■ YOUR ASSIGNMENT ■
Work through the entries below and show every line in which "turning" is found.

===== LISTED RECORDS

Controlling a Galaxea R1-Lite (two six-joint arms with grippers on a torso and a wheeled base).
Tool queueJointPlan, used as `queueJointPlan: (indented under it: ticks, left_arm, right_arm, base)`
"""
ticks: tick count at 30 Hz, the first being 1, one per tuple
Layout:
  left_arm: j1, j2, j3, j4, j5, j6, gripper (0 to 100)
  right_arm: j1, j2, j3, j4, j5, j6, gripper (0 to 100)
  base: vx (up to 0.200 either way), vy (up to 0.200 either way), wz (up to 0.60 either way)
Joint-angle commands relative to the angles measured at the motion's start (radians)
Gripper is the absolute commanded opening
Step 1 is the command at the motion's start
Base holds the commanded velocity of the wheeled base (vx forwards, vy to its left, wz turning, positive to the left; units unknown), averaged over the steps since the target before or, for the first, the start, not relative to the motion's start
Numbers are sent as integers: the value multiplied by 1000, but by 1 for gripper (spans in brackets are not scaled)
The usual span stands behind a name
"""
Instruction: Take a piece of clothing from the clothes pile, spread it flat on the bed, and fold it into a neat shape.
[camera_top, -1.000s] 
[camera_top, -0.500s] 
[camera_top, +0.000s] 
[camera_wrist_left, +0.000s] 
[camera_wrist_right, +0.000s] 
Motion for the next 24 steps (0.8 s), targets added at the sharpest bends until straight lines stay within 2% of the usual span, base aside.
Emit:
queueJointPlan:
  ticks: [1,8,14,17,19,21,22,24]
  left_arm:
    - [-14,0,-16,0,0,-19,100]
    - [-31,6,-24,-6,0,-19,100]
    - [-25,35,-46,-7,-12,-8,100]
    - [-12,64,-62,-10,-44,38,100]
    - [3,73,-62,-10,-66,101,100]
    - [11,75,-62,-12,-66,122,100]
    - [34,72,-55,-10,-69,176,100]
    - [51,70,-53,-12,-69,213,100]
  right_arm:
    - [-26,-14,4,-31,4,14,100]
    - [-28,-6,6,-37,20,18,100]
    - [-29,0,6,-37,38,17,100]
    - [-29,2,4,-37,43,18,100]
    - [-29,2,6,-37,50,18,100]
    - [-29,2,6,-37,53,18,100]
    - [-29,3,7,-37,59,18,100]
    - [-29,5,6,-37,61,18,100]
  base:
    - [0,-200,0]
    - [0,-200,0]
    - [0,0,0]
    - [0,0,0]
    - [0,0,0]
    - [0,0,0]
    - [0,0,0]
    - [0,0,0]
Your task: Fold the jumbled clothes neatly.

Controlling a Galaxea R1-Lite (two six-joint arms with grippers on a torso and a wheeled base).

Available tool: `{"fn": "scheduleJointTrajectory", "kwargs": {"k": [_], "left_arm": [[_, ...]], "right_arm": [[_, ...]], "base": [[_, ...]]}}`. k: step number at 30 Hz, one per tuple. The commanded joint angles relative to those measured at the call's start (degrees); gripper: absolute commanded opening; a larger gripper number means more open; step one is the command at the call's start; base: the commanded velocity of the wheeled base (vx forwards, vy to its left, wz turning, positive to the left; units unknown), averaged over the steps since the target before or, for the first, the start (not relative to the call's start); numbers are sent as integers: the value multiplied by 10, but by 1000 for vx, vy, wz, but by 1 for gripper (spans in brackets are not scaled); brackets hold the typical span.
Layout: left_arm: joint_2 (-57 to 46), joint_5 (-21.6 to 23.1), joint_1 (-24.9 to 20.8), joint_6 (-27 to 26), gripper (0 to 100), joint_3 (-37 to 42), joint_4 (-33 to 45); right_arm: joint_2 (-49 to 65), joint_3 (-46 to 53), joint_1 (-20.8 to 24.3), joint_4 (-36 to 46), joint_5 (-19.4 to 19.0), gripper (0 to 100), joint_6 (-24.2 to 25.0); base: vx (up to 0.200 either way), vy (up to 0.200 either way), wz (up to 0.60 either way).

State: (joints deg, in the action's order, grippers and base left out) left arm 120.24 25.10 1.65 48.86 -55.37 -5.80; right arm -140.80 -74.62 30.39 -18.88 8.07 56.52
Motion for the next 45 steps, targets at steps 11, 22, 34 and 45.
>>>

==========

■ TASK RESULT ■
Base holds the commanded velocity of the wheeled base (vx forwards, vy to its left, wz turning, positive to the left; units unknown), averaged over the steps since the target before or, for the first, the start, not relative to the motion's start
Available tool: `{"fn": "scheduleJointTrajectory", "kwargs": {"k": [_], "left_arm": [[_, ...]], "right_arm": [[_, ...]], "base": [[_, ...]]}}`. k: step number at 30 Hz, one per tuple. The commanded joint angles relative to those measured at the call's start (degrees); gripper: absolute commanded opening; a larger gripper number means more open; step one is the command at the call's start; base: the commanded velocity of the wheeled base (vx forwards, vy to its left, wz turning, positive to the left; units unknown), averaged over the steps since the target before or, for the first, the start (not relative to the call's start); numbers are sent as integers: the value multiplied by 10, but by 1000 for vx, vy, wz, but by 1 for gripper (spans in brackets are not scaled); brackets hold the typical span.

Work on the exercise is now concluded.